Friday, September 7, 2007

On teaching history

Much of today's paper concerns education. I've been engaged in the process my entire life, from first grade at the Yeshiva of Flatbush (I was expelled) to the present as a college professor. I'm vain enough to think that some might like to know what professors (or at least one history professor) thinks of the process. I do not pretend that what I think of education is universally held, but I hope it is.

Let me begin with a negative. I don’t teach to the student present; I teach to his future self. I don’t only teach what happened, I teach methods of determining what happened; it’s not the same thing. Some students take one course with me and love it, while others hate it, some take multiple courses with me either out of love for the way I present or as evidence of masochism. In all cases the goal is the same—to make of them thinking human beings.

I assign grades, but I know that their grade can only be determined in a dozen years. Do they remember the facts beyond the course? If “yes,” fine; if not, it may not be important. Do they remember that they are part of history, not the end of it; that they are products of a chain of human endeavor inheriting from the past, contributing to the development, and then leaving the world to the next and the next and the next generations for as far as can be imagined? If so I have succeeded. If after a dozen years they are still asking of something they read or hear, “is this true?” then I have succeeded. If they become teachers and pass along the knowledge and the perspective I’ve taught, then I’ve succeeded. But whatever profession they enter, if when they hear a politician speak they can also hear Pericles, and Cicero and Caesar saying the same things, even if they don’t remember exactly where they heard all that first, I’ve succeeded. If when entering a polling booth they take their obligations seriously, I’ve succeeded.

It is to them I teach, the students who are not yet there but the people they will be in a dozen years, hearing the echoes of the lessons; they are the ones to whom my class is aimed. How successful I am can only be judged by them. This past Fourth of July I met a middle-aged man who asked if I remembered him. I said his face and voice were familiar but that I couldn't place them. He had been a student of mine in the early 1970s and he said that what he had learned from me was vital in his career. I asked what that career had been, expecting that his reply would be “teacher” but, no, he said he had been employed in the defense intelligence establishment. What was useful to him was not the facts I taught, but the questions I'd taught him to ask of documents, the process of discovering truth. He remembered. I had succeeded.

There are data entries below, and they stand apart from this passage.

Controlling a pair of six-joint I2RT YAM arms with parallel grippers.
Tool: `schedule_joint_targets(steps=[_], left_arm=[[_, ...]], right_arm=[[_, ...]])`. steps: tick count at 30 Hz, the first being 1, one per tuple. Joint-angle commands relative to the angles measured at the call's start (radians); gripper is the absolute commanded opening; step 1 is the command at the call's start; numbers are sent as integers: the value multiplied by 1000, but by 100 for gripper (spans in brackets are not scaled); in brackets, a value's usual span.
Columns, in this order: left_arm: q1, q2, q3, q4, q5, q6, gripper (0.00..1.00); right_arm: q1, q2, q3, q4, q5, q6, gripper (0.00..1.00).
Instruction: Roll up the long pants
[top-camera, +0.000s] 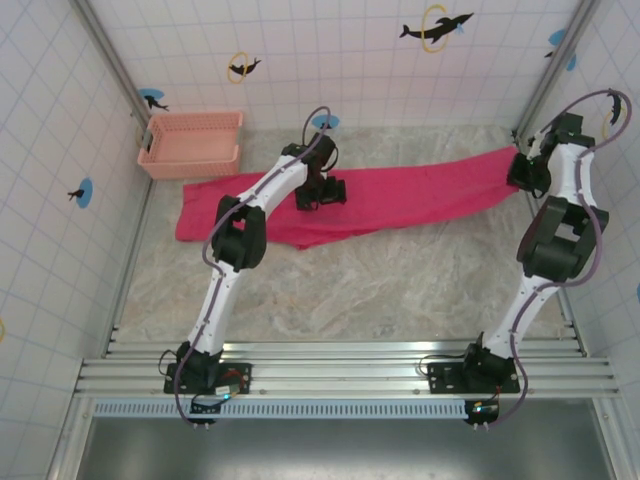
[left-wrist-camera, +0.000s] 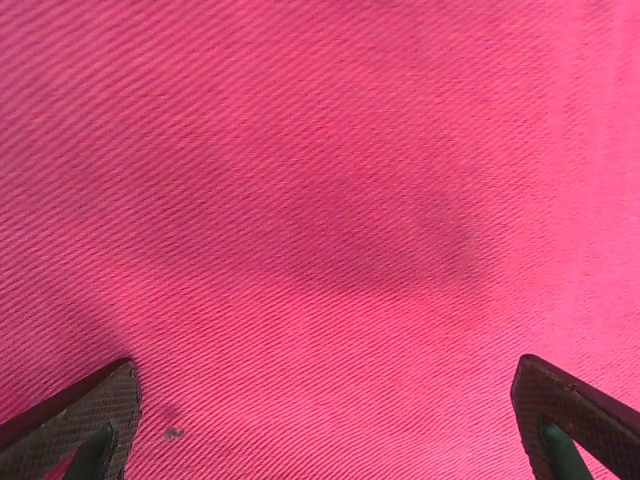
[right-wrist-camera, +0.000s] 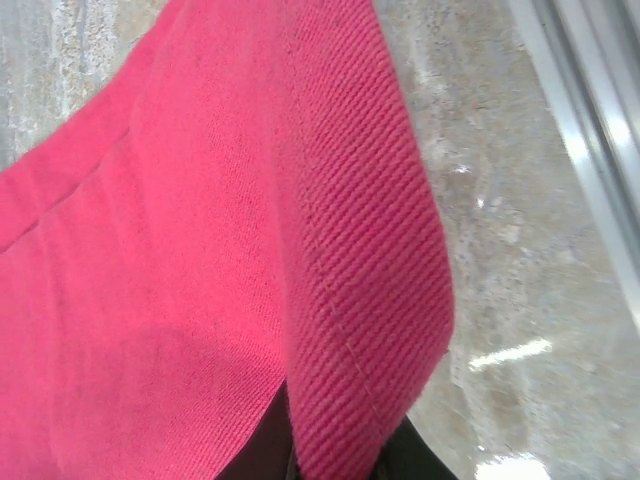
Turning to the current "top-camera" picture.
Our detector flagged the pink long pants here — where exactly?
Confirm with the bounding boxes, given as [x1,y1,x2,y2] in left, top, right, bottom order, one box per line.
[173,146,521,252]

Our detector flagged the pink plastic basket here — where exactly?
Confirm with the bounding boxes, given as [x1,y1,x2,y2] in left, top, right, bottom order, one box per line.
[137,110,245,182]

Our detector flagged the blue patch corner sticker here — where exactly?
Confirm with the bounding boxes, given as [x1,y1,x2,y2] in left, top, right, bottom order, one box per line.
[543,27,578,72]

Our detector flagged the dolphin on blue oval sticker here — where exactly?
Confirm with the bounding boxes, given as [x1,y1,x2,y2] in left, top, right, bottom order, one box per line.
[136,87,171,113]

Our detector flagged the dolphin on blue circle sticker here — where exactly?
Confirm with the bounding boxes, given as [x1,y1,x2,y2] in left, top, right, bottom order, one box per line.
[66,177,95,209]

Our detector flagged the grey steel panel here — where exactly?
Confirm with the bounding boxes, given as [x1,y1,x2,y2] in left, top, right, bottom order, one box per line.
[47,398,640,480]

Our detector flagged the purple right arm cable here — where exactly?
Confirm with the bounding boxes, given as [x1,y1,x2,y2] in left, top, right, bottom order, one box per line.
[487,88,630,430]

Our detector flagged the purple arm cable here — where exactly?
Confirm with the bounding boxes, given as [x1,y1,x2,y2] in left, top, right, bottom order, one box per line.
[487,88,630,430]
[172,105,333,429]

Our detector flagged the upright dolphin yellow ring sticker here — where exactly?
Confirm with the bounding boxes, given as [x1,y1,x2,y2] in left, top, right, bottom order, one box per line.
[601,94,629,143]

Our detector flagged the aluminium corner post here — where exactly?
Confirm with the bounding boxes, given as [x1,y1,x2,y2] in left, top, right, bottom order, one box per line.
[68,0,154,357]
[510,0,602,357]

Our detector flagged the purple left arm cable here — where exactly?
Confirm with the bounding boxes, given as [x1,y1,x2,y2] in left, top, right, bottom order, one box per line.
[172,105,333,429]

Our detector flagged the small dolphin yellow ring sticker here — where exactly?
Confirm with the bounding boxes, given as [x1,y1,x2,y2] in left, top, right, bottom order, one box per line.
[227,50,263,84]

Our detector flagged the large dolphin yellow ring sticker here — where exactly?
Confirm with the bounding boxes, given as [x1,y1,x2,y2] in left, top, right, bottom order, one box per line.
[398,4,475,54]

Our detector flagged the aluminium rail frame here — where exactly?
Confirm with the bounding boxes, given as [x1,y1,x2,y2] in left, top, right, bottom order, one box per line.
[73,339,622,401]

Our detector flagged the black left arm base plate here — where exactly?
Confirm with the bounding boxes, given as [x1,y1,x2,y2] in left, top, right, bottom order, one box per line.
[164,360,254,397]

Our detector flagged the white slotted cable duct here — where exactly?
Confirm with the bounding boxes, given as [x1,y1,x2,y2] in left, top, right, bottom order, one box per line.
[92,399,474,420]

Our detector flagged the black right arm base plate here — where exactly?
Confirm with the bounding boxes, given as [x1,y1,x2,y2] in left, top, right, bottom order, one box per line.
[427,359,522,396]

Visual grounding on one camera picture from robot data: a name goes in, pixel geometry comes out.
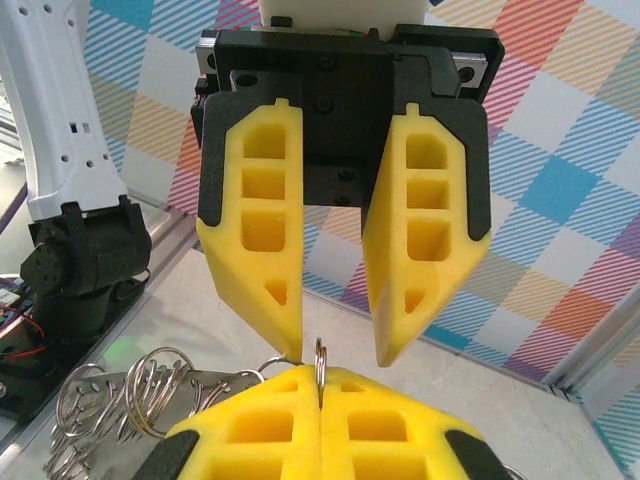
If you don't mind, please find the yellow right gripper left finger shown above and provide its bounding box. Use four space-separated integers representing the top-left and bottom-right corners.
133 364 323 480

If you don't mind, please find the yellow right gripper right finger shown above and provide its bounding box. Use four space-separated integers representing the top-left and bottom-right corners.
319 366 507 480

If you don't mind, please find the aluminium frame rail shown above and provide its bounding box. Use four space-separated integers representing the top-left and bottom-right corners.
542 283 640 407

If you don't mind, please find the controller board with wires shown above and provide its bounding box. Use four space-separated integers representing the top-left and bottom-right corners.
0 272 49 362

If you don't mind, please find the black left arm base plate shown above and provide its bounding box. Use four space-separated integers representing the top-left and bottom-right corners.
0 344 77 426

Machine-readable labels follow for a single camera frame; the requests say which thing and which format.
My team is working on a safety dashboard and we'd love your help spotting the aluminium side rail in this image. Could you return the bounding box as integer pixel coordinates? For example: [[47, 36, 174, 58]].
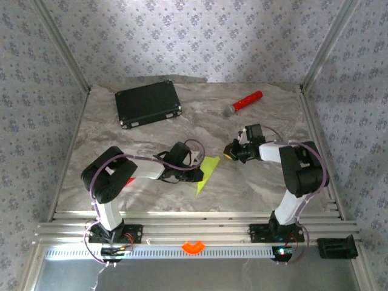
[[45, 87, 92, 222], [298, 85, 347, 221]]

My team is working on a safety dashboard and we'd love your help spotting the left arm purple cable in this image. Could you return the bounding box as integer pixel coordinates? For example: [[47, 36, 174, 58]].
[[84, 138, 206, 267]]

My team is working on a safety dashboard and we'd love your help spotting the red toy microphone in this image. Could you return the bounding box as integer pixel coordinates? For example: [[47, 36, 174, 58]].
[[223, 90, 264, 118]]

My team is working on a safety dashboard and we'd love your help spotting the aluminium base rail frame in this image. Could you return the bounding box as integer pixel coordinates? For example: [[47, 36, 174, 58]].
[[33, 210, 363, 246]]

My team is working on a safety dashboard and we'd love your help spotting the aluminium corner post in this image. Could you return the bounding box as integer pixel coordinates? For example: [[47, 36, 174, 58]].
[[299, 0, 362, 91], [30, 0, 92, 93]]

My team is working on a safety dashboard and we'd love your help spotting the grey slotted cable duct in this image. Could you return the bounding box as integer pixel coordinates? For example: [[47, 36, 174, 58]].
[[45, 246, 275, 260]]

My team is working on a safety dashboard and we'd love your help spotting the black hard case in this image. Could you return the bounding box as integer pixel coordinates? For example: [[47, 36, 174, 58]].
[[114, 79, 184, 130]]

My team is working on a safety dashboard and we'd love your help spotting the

Teaching, to me, is the transmission of the accumulated wisdom (and failed attempts at wisdom) of mankind from antiquity to yesterday. It is the role of the teacher in society, especially the historian, to distill this accumulated knowledge and present it in readily digested portions. I do not know everything that happened in Europe; I do not teach everything I know; I hope to stimulate my students to want to know more than I have taught them, more than I currently know, to understand their role in history, to understand what and how the present receives from the past and contributes to the future.

I encourage my students to challenge me when they disagree and to prompt me when they want more than I have given them. In the process I hope that they learn that authority may be challenged, should be challenged, and how best to challenge it. This process intimidates some students. They don’t like their core ideas threatened and some don’t like my making them think about things they have always taken for granted. Some realize that raising uncomfortable issues is to their benefit, allowing them the opportunity to confirm with knowledge that which they had previously held only as an opinion. Some appreciate new perspectives (new to them) and change their minds about the issue at hand. I always require them to think about what they believe.

So, when I'm not typing columns on this old Olivetti, that's what I do.